PPP: Experience, Memory, and Insight

"Nietzche [sic] said that poetry has turned beasts into men. Perhaps, then, poetry will turn computers into men? Next question."

—Racter

"Writing poetry with a computer is like eating spaghetti with a fork a yard long. It can be done, but it's not easy."

—Kevin McKean

Poetry and computers have been at least vaguely linked since Gulliver’s Travels, which mentioned a machine that allowed "the most ignorant person . . . [to] write books in philosophy, poetry, politics, law, mathematics, and theology without the least assistance from genius or study."

In a couple of previous columns, I've talked about rhyme and meter and how they work from a linguistic point of view. You'd think that given a codification of such ideas, it shouldn't be hard to write a computer program that can write poetry. But you'd be wrong.

Most poetry-related software falls into one of two categories:

  • From a short list of words, the program chooses a word at random and displays it on the screen. This step is repeated several times, with occasional random line breaks and punctuation. This is the approach that many beginning programming students take; in theory, it's supposed to result in e e cummings-like poems. Of course, that idea is held only by people who don't recognize the artistry and skill that went into cummings' work.

  • Alternatively, the program doesn't try to generate poems at all; instead, it simply provides a human poet with ideas. Such programs may provide rhyming dictionaries, and may even provide help with meter; but the human supplies the creativity and the meaning. Although these programs don't "really" create computer-generated poetry, and in some ways it seems like a human who uses one is cheating, I don't see any strong distinction between such programs and other tools that poets use as creative aids, from rhyming dictionaries to magnetic poetry sets to ten-minute timed writings.
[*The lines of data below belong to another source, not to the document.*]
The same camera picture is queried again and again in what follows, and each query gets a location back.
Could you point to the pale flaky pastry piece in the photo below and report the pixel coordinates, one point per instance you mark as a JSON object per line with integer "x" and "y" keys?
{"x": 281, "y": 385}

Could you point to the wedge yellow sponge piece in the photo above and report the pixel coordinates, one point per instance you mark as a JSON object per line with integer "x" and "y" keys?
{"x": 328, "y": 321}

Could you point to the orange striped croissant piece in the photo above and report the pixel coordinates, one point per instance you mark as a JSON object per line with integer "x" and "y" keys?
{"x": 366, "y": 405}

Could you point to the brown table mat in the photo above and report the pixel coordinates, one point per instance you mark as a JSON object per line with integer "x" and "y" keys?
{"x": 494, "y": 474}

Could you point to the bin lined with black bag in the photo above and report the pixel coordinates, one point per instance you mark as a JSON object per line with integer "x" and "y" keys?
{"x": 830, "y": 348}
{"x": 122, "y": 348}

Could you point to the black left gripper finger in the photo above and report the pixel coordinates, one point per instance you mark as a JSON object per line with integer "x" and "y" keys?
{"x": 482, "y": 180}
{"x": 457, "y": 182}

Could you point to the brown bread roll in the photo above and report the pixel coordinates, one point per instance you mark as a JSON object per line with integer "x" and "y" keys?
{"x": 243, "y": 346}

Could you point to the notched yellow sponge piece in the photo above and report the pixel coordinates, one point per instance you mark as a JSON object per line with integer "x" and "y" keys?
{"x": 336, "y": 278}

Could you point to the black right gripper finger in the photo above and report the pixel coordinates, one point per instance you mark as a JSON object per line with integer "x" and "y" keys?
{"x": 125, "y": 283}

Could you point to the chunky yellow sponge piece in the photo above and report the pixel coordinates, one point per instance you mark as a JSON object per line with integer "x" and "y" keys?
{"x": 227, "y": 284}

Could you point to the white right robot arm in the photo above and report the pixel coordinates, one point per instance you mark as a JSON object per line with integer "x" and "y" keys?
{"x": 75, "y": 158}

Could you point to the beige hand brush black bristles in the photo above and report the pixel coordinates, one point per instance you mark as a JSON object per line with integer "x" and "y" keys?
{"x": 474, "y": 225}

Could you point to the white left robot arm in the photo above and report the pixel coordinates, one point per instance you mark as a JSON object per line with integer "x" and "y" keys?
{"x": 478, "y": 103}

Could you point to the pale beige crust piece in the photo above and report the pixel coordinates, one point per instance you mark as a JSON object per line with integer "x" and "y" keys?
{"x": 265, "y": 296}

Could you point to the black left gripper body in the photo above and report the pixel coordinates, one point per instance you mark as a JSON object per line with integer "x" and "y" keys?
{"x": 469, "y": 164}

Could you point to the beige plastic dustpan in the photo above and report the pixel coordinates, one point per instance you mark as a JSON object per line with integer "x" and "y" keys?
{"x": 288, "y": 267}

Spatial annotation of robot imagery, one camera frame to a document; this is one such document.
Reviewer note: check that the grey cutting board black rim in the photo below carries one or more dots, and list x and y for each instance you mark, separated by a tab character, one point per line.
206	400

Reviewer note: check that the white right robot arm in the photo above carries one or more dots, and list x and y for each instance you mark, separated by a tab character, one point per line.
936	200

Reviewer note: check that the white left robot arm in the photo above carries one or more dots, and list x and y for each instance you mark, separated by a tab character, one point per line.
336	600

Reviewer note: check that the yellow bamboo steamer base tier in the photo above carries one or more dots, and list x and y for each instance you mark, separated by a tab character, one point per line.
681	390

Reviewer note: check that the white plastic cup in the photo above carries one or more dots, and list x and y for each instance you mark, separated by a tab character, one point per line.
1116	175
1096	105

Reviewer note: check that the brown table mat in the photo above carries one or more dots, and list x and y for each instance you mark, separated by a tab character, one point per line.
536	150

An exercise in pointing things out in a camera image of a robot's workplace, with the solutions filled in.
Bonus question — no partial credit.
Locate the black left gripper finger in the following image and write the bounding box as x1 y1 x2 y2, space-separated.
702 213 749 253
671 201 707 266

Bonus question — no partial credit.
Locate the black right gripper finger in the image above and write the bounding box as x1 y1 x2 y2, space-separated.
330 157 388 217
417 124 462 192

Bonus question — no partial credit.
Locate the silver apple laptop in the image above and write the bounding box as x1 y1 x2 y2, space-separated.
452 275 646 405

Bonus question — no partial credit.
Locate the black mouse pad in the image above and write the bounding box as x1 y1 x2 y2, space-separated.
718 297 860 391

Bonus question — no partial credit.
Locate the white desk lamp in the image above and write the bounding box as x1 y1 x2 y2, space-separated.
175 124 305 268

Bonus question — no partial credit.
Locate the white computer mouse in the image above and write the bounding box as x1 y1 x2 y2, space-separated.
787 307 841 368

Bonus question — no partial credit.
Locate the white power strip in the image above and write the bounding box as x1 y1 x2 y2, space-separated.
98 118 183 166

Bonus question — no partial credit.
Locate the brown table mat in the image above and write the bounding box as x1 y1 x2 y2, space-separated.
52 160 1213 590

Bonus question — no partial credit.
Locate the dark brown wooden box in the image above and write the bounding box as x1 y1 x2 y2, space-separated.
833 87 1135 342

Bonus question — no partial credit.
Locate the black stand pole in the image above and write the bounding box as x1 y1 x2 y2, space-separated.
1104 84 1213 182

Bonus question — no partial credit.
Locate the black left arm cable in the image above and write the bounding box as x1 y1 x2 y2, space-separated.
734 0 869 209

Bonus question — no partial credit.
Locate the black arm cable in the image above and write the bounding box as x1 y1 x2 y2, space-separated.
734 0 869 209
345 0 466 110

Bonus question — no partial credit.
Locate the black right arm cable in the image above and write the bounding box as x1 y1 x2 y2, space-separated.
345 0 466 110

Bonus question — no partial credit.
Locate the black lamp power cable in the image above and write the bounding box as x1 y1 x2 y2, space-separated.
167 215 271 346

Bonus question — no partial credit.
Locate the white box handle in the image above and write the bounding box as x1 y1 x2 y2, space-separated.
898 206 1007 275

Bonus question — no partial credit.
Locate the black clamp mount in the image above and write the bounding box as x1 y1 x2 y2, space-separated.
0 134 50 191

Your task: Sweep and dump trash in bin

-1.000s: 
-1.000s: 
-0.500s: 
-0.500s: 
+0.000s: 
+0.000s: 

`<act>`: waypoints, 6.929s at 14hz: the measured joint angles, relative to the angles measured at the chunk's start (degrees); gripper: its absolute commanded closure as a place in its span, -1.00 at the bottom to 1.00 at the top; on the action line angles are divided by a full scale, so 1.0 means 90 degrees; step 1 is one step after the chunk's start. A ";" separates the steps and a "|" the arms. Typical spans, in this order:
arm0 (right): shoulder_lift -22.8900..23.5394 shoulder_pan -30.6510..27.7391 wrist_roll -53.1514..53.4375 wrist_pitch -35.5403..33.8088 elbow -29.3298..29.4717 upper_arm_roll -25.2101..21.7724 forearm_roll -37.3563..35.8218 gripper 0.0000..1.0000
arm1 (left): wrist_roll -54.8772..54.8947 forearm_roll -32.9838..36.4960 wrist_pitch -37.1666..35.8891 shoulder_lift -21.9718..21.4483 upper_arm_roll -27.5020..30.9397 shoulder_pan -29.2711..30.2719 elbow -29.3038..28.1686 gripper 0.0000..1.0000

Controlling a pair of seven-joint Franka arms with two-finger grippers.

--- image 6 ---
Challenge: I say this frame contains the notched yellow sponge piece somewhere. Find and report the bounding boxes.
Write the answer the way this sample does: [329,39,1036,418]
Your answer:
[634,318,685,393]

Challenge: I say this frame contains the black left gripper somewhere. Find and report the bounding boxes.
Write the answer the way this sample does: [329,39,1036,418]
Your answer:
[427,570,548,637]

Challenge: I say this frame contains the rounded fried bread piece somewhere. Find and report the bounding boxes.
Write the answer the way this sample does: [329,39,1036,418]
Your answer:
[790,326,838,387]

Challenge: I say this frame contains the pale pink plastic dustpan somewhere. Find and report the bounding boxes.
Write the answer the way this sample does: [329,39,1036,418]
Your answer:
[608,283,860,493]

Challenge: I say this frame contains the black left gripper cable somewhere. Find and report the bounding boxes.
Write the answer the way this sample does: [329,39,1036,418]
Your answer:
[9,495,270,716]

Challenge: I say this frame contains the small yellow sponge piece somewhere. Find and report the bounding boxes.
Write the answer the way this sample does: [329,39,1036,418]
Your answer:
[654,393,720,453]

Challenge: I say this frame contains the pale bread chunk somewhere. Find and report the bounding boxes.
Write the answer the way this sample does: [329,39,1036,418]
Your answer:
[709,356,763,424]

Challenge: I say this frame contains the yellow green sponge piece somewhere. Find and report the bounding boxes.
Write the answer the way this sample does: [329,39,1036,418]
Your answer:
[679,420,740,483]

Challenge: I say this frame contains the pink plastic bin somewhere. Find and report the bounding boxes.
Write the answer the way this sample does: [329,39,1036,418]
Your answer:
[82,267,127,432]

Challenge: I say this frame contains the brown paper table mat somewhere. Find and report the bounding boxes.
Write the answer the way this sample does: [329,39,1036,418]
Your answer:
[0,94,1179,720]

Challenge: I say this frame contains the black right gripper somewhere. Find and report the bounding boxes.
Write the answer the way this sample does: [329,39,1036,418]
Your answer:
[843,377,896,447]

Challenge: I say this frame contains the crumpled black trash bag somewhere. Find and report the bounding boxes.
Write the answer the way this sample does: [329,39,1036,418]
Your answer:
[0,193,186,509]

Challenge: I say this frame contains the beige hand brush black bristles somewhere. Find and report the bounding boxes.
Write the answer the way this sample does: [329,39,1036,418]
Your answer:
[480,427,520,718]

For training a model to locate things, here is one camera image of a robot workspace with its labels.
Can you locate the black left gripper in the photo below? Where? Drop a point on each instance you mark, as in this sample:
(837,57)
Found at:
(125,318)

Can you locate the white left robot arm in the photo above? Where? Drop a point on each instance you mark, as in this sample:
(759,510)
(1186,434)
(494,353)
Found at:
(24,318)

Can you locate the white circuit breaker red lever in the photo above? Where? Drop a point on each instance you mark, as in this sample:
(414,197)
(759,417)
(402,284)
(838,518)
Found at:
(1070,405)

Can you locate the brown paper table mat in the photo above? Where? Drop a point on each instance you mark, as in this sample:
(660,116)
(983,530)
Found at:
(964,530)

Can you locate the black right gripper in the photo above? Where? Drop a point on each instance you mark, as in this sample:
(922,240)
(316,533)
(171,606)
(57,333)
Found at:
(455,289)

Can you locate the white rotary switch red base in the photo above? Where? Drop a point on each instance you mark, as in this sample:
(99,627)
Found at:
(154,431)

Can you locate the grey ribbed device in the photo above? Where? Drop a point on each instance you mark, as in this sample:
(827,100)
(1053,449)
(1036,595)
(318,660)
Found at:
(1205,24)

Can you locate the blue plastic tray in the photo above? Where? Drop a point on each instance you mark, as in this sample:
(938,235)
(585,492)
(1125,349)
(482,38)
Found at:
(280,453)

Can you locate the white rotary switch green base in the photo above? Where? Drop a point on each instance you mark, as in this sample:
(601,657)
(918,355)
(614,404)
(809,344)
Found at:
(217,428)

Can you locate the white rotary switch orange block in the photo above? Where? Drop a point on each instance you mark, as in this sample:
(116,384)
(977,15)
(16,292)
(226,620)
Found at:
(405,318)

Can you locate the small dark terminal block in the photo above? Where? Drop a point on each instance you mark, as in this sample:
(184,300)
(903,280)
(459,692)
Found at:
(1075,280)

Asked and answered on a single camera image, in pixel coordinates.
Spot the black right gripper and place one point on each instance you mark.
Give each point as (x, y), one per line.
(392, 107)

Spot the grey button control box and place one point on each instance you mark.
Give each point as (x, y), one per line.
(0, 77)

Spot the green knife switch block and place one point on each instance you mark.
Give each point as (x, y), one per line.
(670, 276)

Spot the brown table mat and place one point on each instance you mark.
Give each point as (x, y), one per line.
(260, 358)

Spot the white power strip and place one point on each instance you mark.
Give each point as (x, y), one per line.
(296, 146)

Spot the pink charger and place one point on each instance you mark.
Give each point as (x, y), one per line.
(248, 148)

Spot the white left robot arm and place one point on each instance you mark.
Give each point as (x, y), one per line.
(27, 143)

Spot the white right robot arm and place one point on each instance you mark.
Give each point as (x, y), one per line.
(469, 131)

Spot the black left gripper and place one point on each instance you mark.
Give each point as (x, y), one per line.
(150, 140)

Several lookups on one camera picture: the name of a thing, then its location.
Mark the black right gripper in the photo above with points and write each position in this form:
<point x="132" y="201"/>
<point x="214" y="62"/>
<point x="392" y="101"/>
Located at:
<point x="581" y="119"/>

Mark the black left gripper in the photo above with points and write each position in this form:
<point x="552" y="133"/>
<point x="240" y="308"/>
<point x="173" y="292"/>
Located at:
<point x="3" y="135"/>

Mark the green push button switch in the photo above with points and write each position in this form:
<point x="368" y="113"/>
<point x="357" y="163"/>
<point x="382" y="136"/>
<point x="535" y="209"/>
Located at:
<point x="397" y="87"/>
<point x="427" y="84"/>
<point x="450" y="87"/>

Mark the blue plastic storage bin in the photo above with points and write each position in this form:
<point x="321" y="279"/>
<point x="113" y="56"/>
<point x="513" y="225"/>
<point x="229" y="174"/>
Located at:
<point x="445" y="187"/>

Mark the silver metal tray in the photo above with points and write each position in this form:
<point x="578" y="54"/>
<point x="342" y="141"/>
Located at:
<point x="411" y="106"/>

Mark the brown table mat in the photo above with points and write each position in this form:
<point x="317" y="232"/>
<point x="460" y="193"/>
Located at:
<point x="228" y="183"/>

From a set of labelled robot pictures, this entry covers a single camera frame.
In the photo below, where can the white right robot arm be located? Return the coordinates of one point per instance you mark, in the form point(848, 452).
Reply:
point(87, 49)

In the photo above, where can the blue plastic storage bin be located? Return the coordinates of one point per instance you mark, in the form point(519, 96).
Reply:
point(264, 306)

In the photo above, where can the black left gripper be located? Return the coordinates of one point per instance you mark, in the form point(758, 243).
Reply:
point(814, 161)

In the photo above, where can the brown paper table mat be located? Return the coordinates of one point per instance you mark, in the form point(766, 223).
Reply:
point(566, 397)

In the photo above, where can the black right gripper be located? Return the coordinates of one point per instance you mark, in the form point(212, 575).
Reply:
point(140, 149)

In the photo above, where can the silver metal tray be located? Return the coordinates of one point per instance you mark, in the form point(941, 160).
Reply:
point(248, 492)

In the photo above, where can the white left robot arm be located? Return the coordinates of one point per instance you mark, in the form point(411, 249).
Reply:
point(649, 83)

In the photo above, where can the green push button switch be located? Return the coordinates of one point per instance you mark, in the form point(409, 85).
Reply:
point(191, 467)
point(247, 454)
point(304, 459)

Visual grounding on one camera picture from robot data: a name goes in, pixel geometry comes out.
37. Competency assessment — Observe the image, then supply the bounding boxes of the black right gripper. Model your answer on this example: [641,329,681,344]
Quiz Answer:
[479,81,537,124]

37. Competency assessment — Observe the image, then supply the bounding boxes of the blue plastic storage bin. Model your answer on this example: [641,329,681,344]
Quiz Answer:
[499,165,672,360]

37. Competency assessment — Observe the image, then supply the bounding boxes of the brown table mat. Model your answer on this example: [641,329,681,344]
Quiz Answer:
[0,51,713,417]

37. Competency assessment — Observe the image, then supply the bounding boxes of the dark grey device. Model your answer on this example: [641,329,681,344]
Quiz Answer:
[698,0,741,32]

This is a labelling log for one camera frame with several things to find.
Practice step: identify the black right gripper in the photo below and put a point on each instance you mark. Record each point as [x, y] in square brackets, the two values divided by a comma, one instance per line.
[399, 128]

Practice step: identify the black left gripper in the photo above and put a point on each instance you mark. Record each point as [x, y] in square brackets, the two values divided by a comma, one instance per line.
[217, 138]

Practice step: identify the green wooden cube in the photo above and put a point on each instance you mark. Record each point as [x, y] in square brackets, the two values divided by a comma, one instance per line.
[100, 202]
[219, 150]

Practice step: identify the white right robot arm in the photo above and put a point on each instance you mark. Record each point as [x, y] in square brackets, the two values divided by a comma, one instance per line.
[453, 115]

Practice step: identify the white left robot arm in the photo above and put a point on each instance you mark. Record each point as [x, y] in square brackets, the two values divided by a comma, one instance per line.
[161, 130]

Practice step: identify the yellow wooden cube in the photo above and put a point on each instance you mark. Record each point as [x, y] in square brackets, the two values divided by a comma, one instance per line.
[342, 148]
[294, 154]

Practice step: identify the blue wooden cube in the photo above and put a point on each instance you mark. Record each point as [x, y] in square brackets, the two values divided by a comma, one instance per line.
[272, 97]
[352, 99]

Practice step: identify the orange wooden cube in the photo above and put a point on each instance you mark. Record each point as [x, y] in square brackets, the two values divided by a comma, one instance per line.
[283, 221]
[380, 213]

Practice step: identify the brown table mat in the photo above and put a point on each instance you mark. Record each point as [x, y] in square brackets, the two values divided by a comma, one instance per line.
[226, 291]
What most people are thinking of when they talk about computer-written poetry, though, is something else entirely: good poetry written entirely by a computer. But the closest to that that we're likely to come anytime soon is poetry that's generated according to metrical and phonological and syntactic rules. Computer programs could be written today that would start with a dictionary (containing pronunciations of words and information about their parts of speech) and some rules of syntax, and could generate syntactically correct sentences. Such programs could use the pronunciations given for the words in the dictionary to generate lines that followed metrical rules and rhymed. Such generated verse would satisfy most of the criteria for a certain kind of poem: it would rhyme, it would scan, it would contain syntactically correct English sentences.... And yet it would run aground on the same fundamental problem that those cummings-imitator poetry programs hit: the lack of meaning. No computer program in the world is close to being able to independently say something that humans find meaningful, except by accident.

There are efforts that could lead to a certain kind of apparent sense: for example, a long-running project called WordNet provides some semantic information about words, and there's a project dedicated to codifying millions of tidbits of information that humans classify as "common sense." A computer program that was designed to use such information sources might be able to produce verse that had some sort of coherence—it might stick to a subject by relying on words that have related meanings, for example, and it would be able to avoid such solecisms as having a door walk into a person (because the common-sense database would inform it that doors can't walk). The common-sense database would preclude a certain degree of playfulness and/or surrealism that many human poets aspire to, but never mind that. My point is that even after all that, the computer would still not be "writing" a poem in the sense in which I use the word, because there would be no intelligence behind the composition; if you looked behind the veil, you would see an easily understood mechanical process being followed. It could be argued (by the less metaphysically inclined among us) that a human poet is, at root, following a similarly mechanistic process; that may well be true, but in the case of the human, the process is sufficiently complex that we can't easily follow it, at which point it becomes simplest to assume that the semblance of intelligence implies something we can call actual intelligence.

I should add that I'm not at all in sympathy with those who say that it's objectively impossible for computers to produce art; I merely note that it's currently impossible. I concede—indeed, I hope—that at some point in the future we may produce computer-based intelligences; and I'm confident that if such intelligences are ever created, they will in turn create works that they will consider to be art. (Whether humans will recognize those works as art is a different question.) I'm looking forward with great curiosity to that time, though I now know that if it ever does happen, it will take many years longer than I once naively expected.

Some would argue that if a computer can produce real art, it somehow diminishes human achievement. I find this view incomprehensible. The best response I've seen to it is from Iain M. Banks' science fiction novel The Use of Weapons: "The fact a machine could have done it faster doesn't alter the fact that it was you who actually did it. ... [H]ave you ever been gliding, or swum underwater? ... Yet birds fly better than we do, and fish swim better. Do we stop gliding or swimming because of this?"

In a 1986 review of a couple of books about computers, thought, and souls, Thelma Z. Lavine wrote, "Experience, memory, and insight ... are the sources of our creativity." She went on to note that these capabilities are beyond the reach of current computers; but she added that there was no reason to believe that they would forever remain beyond the reach of computers. It'll be interesting to see what happens if and when computers have those capabilities.


The Lavine quote is from her article "Modern Philosophy in Search of Its Soul," The Washington Post, Sunday, July 13, 1986.